THE PROBLEM
Exact copies of the lines from the start of the records through the line with "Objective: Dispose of" are what the answer must hold; pictures are not part of it.
:: MATERIAL TO PROCESS
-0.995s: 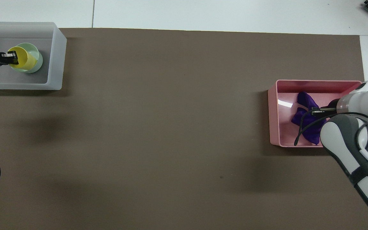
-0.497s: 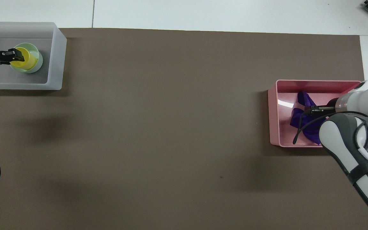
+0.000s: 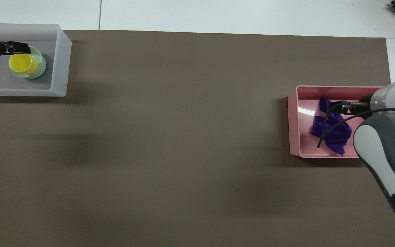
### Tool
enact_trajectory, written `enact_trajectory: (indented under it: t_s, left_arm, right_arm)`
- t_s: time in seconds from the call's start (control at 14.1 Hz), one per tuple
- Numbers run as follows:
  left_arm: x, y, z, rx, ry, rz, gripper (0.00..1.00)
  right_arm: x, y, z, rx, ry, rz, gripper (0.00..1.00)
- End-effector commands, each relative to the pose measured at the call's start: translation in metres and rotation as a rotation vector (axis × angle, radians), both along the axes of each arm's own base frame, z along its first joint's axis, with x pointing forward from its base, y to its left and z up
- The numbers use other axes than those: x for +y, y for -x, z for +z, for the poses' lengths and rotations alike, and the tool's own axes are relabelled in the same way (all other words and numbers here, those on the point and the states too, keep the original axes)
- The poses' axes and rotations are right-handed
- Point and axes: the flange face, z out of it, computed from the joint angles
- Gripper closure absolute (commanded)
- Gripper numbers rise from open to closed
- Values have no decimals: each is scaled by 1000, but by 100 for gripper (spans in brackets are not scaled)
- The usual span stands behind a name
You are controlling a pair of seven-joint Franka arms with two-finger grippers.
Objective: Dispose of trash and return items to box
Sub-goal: 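Open both grippers and withdraw them from the bins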
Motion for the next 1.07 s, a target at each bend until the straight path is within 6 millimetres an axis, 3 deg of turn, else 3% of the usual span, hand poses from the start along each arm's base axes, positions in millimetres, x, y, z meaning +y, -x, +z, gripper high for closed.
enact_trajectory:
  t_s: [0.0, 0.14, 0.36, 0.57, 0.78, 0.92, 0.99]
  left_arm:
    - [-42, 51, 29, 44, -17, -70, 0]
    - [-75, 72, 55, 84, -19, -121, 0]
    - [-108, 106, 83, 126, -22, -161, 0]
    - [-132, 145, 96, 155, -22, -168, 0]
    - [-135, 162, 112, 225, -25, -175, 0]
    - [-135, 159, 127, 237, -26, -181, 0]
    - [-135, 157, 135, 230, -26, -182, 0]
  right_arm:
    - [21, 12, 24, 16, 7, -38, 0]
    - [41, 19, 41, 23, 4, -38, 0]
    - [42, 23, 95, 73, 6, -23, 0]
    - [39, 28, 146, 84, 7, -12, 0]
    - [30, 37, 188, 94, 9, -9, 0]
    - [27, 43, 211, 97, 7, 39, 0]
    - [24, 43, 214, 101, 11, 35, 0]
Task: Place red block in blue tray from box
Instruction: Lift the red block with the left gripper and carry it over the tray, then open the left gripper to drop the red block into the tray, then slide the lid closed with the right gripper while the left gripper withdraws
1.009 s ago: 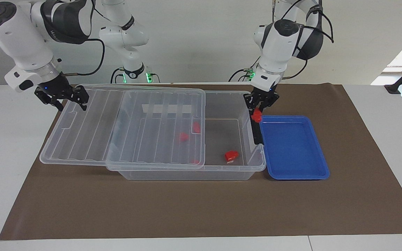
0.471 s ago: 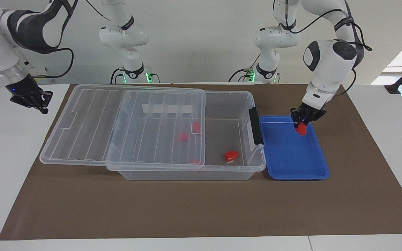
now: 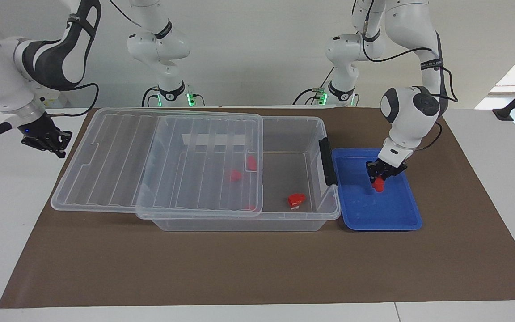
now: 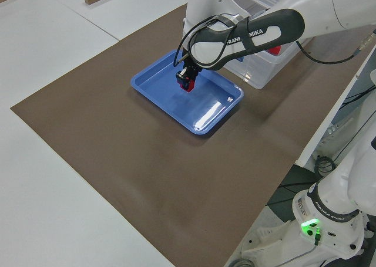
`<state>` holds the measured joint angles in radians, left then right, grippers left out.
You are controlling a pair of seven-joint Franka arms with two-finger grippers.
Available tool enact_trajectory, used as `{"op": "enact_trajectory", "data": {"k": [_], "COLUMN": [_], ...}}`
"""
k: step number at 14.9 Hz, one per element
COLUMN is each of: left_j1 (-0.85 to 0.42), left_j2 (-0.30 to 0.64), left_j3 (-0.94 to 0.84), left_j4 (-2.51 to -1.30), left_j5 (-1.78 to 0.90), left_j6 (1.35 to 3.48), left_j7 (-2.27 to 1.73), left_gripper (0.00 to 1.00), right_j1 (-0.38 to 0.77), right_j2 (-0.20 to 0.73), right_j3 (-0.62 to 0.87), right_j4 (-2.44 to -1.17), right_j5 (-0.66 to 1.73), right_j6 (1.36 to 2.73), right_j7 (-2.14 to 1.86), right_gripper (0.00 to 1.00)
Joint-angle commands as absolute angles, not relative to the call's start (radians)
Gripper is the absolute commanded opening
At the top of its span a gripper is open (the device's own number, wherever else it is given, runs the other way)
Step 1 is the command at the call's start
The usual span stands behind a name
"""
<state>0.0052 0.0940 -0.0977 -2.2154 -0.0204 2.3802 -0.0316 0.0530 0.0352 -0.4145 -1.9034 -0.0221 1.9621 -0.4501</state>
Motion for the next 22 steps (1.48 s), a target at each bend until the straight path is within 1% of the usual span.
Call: {"op": "enact_trajectory", "data": {"k": [1,2,3,7,9,12,15,17,19,22], "left_j1": [0.002,0.0,0.0,0.008,0.006,0.008,0.009,0.011,0.011,0.011], "left_j2": [0.075,0.077,0.078,0.068,0.063,0.051,0.041,0.034,0.032,-0.004], "left_j3": [-0.098,-0.098,-0.097,-0.097,-0.097,-0.098,-0.095,-0.094,-0.094,-0.089], "left_j4": [-2.244,-2.241,-2.235,-2.182,-2.102,-1.932,-1.781,-1.702,-1.631,-1.6], "left_j5": [-0.02,-0.02,-0.018,-0.02,-0.02,-0.02,-0.021,-0.02,-0.02,-0.023], "left_j6": [2.405,2.405,2.401,2.367,2.268,2.091,1.937,1.846,1.74,1.637], "left_j7": [-0.032,-0.032,-0.023,-0.035,-0.037,-0.038,-0.04,-0.04,-0.04,-0.04], "left_gripper": [0.14,0.59,1.0,1.0,1.0,1.0,1.0,1.0,1.0,1.0], "right_j1": [0.064,0.064,0.064,0.09,0.113,0.117,0.117,0.117,0.117,0.117], "right_j2": [0.011,0.011,0.011,0.006,0.008,0.006,0.006,0.006,0.005,0.002], "right_j3": [-0.413,-0.411,-0.411,-0.41,-0.41,-0.391,-0.354,-0.318,-0.295,-0.256], "right_j4": [-1.953,-1.957,-1.959,-1.974,-1.974,-1.974,-1.974,-1.974,-1.974,-1.976], "right_j5": [-0.029,-0.029,-0.029,-0.026,-0.026,-0.025,-0.018,-0.015,-0.014,-0.014], "right_j6": [1.99,1.991,1.991,1.991,1.991,1.991,1.99,1.988,1.985,1.985], "right_j7": [-0.421,-0.408,-0.407,-0.365,-0.328,-0.287,-0.239,-0.194,-0.152,-0.101], "right_gripper": [0.0,0.0,0.0,0.0,0.0,0.0,0.0,0.0,0.0,0.0]}}
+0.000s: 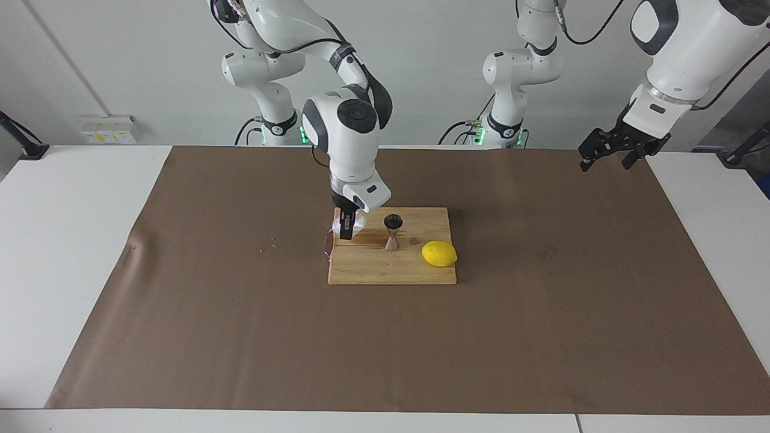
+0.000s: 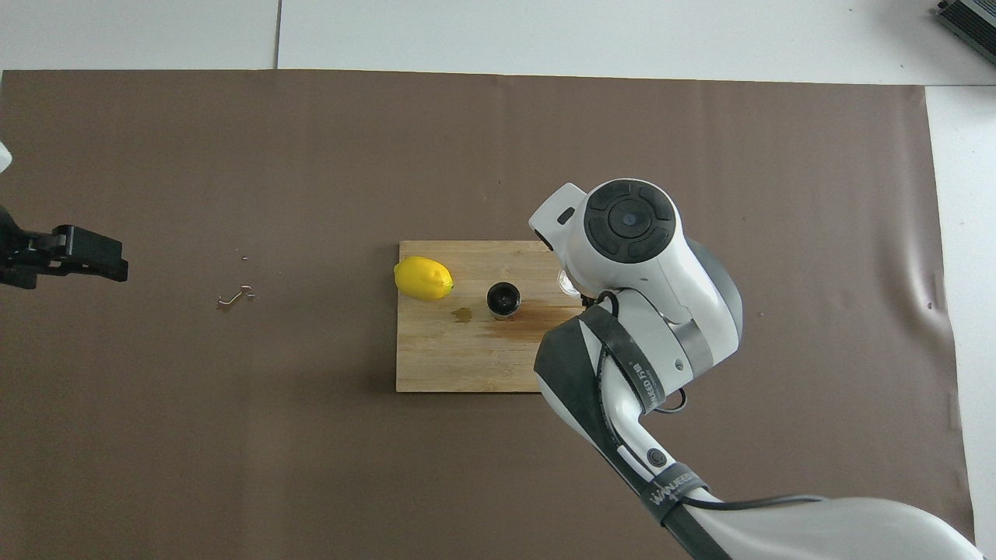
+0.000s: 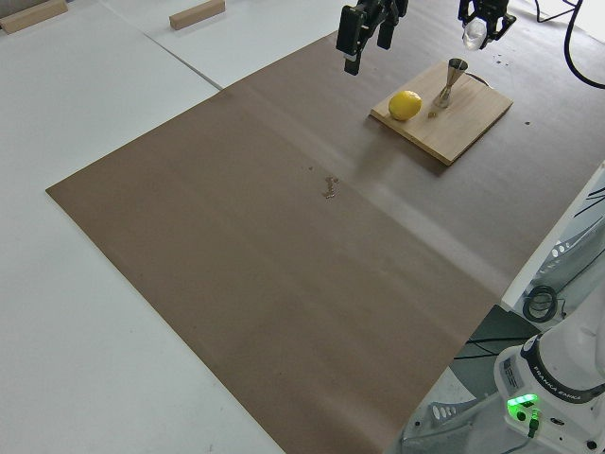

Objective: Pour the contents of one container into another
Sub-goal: 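Turn the white cup upright and carry it off the board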

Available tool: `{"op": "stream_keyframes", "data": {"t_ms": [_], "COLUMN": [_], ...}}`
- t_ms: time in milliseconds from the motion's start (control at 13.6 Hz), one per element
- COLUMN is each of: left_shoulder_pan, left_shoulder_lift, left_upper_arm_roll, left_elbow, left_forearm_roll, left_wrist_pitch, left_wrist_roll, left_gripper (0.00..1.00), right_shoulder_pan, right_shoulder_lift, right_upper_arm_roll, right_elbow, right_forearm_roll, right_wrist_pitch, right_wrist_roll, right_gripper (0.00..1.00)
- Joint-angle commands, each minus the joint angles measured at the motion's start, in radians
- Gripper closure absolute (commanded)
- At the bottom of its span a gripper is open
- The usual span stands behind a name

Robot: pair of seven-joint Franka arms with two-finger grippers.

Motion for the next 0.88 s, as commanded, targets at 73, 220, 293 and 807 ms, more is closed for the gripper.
{"op": "stream_keyframes", "data": {"t_ms": [73, 220, 293, 807], "left_shoulder_pan": [-0.013, -0.013, -0.013, -0.013], "left_shoulder_lift": [-0.004, -0.004, -0.004, -0.005], "left_upper_arm_roll": [0.011, 0.010, 0.010, 0.010], "left_elbow": [-0.014, -0.013, -0.013, -0.013], "left_forearm_roll": [-0.006, -0.006, -0.006, -0.006], "left_wrist_pitch": [0.019, 0.019, 0.019, 0.019], "left_wrist_roll": [0.007, 0.009, 0.009, 0.007], "left_gripper": [0.00, 0.00, 0.00, 0.00], "right_shoulder_pan": [-0.116, -0.166, -0.189, -0.347], "right_shoulder_lift": [-0.062, -0.078, -0.084, -0.099], "right_upper_arm_roll": [0.014, 0.014, 0.014, 0.014], "right_elbow": [-0.152, -0.212, -0.241, -0.388], "right_forearm_roll": [0.117, 0.186, 0.215, 0.315], "right_wrist_pitch": [0.119, 0.168, 0.194, 0.263], "right_wrist_roll": [-0.178, -0.284, -0.324, -0.580], "right_gripper": [0.79, 0.79, 0.78, 0.79]}}
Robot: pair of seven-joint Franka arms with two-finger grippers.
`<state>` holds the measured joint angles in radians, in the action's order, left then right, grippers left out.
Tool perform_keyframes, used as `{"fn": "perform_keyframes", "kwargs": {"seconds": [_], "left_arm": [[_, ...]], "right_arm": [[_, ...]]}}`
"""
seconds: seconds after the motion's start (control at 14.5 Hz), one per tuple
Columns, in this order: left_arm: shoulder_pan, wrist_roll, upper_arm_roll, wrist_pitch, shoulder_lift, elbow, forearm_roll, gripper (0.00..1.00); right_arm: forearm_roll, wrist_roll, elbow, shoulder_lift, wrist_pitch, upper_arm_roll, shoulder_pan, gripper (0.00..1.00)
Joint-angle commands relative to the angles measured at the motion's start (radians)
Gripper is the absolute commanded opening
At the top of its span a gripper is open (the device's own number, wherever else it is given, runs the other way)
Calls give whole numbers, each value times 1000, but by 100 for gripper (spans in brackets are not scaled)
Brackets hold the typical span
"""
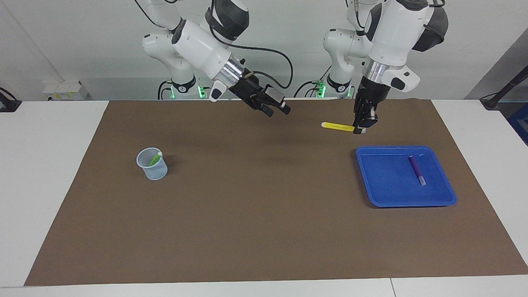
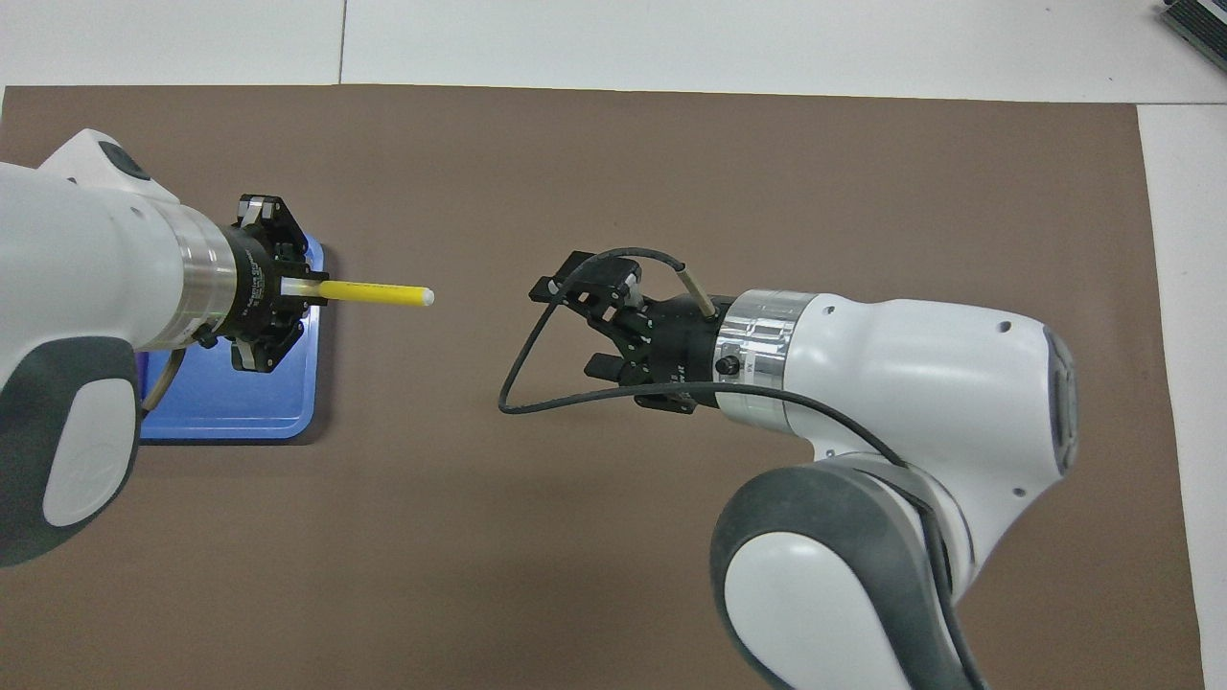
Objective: Transfer and insert pens with both arms
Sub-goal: 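Hold the yellow pen out while the right gripper reaches its tip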
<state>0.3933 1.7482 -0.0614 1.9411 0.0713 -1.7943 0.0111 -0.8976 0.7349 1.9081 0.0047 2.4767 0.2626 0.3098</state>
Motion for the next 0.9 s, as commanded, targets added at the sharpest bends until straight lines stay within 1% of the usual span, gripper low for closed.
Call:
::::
FINISHED TASK
-0.995s: 
-0.497s: 
+0.000s: 
### Tool
enact_trajectory, written `enact_trajectory: (indented under it: t_s, left_arm, right_arm)`
- t_s: time in seconds from the call's start (control at 14.1 Hz), one per tuple
- Numbers run as follows:
  left_arm: x, y, z, rx, ry, rz, gripper (0.00..1.00)
  right_arm: x, y, z, rx, ry, rz, gripper (0.00..1.00)
- End-effector commands, each relative to the pose measured at the call's start: translation in metres and rotation as a rotation vector (axis × angle, radians), both along the axes of each arm's own base frame, z along its first joint's axis, with x pointing forward from its base, y to its left and z up
- The numbers use other axes than those: x for +y, y for -x, z for +z, for the poses' lengths and rotations alike, and the tool's own axes are relabelled in the same way (all other words and numbers here, those on the point and the states too, keep the original axes)
- The poses' axes and rotations are right-handed
- Point and axes: the flange face, z out of it, computed from the joint angles
- Gripper closure absolute (commanded)
- Gripper numbers rise from open to closed
- Values have no decimals: each is scaled by 1000, but by 100 for gripper (spans in brackets are not scaled)
- The usual span stands behind a name
You are controlling a pair of seven-joint Franka arms with two-finger grippers.
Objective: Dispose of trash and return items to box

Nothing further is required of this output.